Metaphorically, and overall, this is not a James Cook/June 1770 Endeavour situation, where your ship is holed below the waterline on the Barrier Reef, so you toss cannons overboard, lighten ship, then beach and repair it and successfully continue the voyage. Rather, in our view, this is more akin to a Daniel Defoe/Robinson Crusoe situation, where one is cast ashore on a desert island because your ship has sunk, and a new beginning has to be figured out and built with whatever can be salvaged. If we are correct, then this will be a long process. Hopefully, despite being shattered and demoralised, the staff who are left will be able to contribute from below to that re-building.
One thing is certain; a lot of fine, critical, dissident scholars are never going to be able to work as they once did in the ‘publish or perish’ regime. They are now outside the system, and their jobs have gone; some have contractually burnt their bridges in the process of redundancy. If they want to remain active and research and write and publish, they will have to finds ways and means and alternatives outside the niches and highly specialist routes they were trained to travel.

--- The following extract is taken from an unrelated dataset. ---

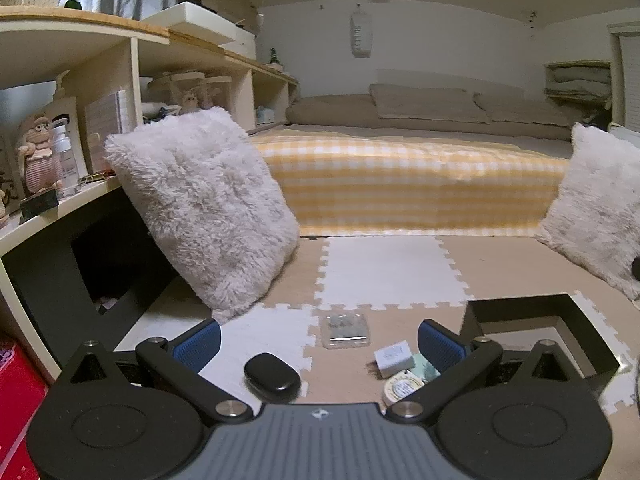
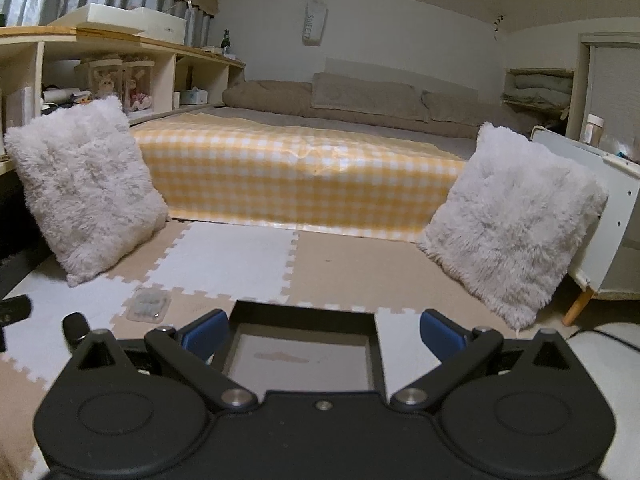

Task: Organize rigid objects
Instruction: 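Close the left tool on the black oval case while the right tool moves over the black box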

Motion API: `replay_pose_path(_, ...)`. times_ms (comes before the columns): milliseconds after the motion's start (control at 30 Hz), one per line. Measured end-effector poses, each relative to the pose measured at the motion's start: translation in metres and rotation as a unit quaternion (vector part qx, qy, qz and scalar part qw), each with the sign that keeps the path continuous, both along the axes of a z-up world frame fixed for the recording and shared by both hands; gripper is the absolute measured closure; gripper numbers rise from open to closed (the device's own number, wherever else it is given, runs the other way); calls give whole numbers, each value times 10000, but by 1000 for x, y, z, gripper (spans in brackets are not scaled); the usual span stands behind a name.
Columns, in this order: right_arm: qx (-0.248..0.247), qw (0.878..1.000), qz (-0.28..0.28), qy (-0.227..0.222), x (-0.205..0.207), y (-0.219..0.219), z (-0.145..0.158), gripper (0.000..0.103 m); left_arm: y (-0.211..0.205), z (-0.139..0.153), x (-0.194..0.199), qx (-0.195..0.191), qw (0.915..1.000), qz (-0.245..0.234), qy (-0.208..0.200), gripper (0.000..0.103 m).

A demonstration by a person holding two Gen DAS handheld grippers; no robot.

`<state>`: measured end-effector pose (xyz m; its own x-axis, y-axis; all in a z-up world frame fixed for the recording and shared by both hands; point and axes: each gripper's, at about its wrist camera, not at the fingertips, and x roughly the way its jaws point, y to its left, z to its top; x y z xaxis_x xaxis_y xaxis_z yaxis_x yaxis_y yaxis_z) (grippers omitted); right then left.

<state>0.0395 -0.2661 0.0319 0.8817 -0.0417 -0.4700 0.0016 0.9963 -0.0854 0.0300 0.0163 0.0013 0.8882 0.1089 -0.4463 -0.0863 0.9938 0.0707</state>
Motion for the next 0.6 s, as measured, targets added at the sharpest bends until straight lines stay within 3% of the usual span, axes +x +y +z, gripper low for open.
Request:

They will have to build, in effect, a new and autonomous intellectual sphere, and wherever they find suitable sites for this – in the thinking of ecological and other social movements, in Free Schools and Universities, in communities strategising to escape oppression, among radical labour thinkers, etc – their unifying experience will be that of building a moral universe guided by socialist principles and politics rather than academic careerism.
And the same applies to radical scholars who remain in the universities. Their task will be just as difficult: to reclaim the universities for learning and scholarship by resisting the current neoliberal, audit culture; and to orientate their teaching and research to the autonomous intellectual sphere generated by the struggles of movements for social change outside the academy.
We hope that our words and thoughts and examples in this book go some way towards helping both groups.
Some of our essays are quite short; we include them because we want to show our thematic and intellectual consistency. Readers interested in the details regarding original publication of the various pieces, and footnoting where it was provided, will find these in the Notes at the end of the book.
The founding manifesto of the Sydney Free University, ‘The Lost Ideal’, was published in the Sydney University student paper Honi Soit, 3 October 1967. It is available on the Reason in Revolt site at https://www.reasoninrevolt.net.au/objects/htm/a000522.htm For a later generation’s review of the Free U experiment and discussion of its current relevance, see Nina Dillon Britton, ‘The Free University: A people’s history’, Honi Soit, 26 October 2020 <https://honisoit.com/2020/10/the-free-university-a-peoples-history/>. For a powerful critique of modern universities, and for a practical vision of change, see Raewyn Connell, The Good University: What universities actually do and why it’s time for radical change, Monash University Publishing, Clayton, Victoria, 2019. Connell was one of the founders of the Sydney Free University.